L'intimée réplique que l'usage, dans des phrases dénuées de sens, du mot aléa, n'était pas de nature à mettre en évidence le caractère incertain du gain par ailleurs annoncé comme définitivement acquis. Elle affirme avoir cru de bonne foi à l'annonce du gain, expliquant avoir renvoyé un bon de commande dans le but de l'obtenir plus rapidement. Subsidiairement, elle invoque une faute délictuelle ainsi que la violation de l'article L. 121-36 du Code de la consommation, faisant grief à la société D. Duchesne d'avoir imposé une contrepartie financière à la participation au jeu.

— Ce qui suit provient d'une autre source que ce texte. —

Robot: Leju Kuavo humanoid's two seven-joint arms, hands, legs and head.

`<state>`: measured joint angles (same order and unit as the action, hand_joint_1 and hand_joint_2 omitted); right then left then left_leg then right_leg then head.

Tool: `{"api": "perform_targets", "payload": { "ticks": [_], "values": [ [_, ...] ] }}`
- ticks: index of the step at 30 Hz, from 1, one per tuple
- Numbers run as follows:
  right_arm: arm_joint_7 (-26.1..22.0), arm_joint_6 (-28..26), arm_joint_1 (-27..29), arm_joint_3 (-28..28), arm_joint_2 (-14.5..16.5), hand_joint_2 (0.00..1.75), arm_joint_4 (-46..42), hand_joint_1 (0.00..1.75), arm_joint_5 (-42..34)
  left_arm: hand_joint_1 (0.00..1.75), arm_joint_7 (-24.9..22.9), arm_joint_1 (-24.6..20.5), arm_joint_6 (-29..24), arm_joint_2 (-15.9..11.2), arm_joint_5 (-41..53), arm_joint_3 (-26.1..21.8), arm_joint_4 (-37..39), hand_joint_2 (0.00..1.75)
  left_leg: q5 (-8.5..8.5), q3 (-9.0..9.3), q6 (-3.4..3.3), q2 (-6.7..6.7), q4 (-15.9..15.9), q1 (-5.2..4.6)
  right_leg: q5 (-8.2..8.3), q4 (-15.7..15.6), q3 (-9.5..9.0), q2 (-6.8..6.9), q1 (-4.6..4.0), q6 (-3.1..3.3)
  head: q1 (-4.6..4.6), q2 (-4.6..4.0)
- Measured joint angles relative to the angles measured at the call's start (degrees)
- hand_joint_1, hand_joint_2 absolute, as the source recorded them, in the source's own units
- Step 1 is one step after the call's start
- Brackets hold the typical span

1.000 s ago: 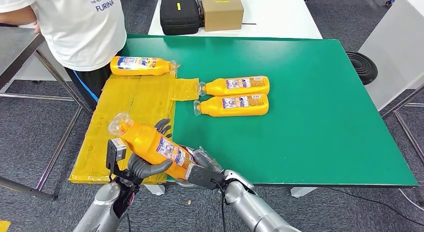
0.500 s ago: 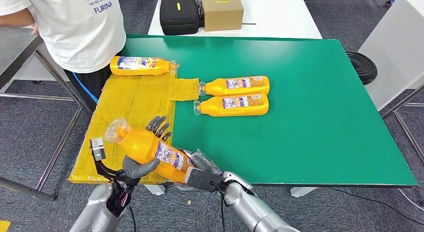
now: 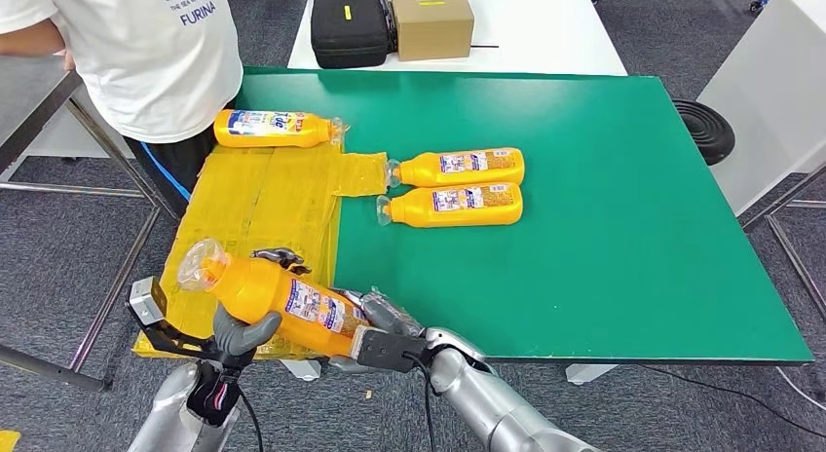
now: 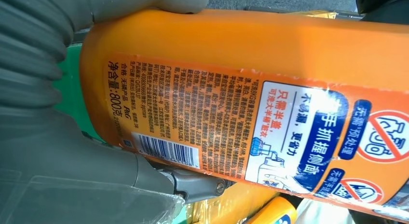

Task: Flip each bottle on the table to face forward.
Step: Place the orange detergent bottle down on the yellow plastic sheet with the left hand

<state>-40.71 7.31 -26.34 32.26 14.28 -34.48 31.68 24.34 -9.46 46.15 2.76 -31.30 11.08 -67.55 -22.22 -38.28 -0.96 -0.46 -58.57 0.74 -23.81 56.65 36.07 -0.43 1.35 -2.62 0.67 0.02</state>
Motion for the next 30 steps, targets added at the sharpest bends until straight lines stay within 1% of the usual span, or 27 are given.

Pour faire assortir la condamnation d'une astreinte, elle fait valoir que la société D. Duchesne, qui a ignoré le caractère partiellement exécutoire du jugement entrepris, cherche à profiter des difficultés inhérentes à la mise en œuvre de procédure d'exécution forcée.

L'instruction a été déclarée close le 15 septembre 2005.

Motifs de la décision:

Les premiers juges ont procédé à une analyse complète et exacte des documents adressés par la société Duchesne à Madame Noirez à partir du mois d'octobre 2002. Ils ont déduit à juste titre de leurs constatations que la société de vente par correspondance, organisatrice de la loterie, a annoncé à Madame Noirez un gain de 10 000 euro, sans mettre en évidence, à première lecture, l'existence d'un aléa, l'emploi de ce terme, inséré dans des phrases dépourvues de véritable sens, ayant manifestement pour seul but de faire échec à l'application de la jurisprudence inaugurée par la Chambre mixte de la Cour de cassation le 6 septembre 2002, sans pour autant modifier en quoi que ce soit ses pratiques commerciales déloyales.

Sauf à soutenir que le destinataire de ses envois publicitaires doit présumer le caractère mensonger de leur contenu, la société Duchesne appose en vain la mauvaise foi de l'intimée alors qu'elle ne démontre pas que Madame Noirez avait été informée par d'autres voies du fait qu'elle n'était pas la véritable gagnante du chèque de 10 000 euro.

Le jugement déféré sera donc intégralement confirmé y compris en ce qu'il a refusé d'assortir la condamnation d'une astreinte, mesure qui ne s'avère pas nécessaire.

Par ces motifs, LA COUR, statuant en audience publique et contradictoirement, Confirme en toutes ses dispositions le jugement déféré; Y ajoutant; Condamne la société Duchesne aux dépens de l'instance d'appel; Dit que les dépens seront recouvrés conformément aux dispositions régissant l'aide juridictionnelle.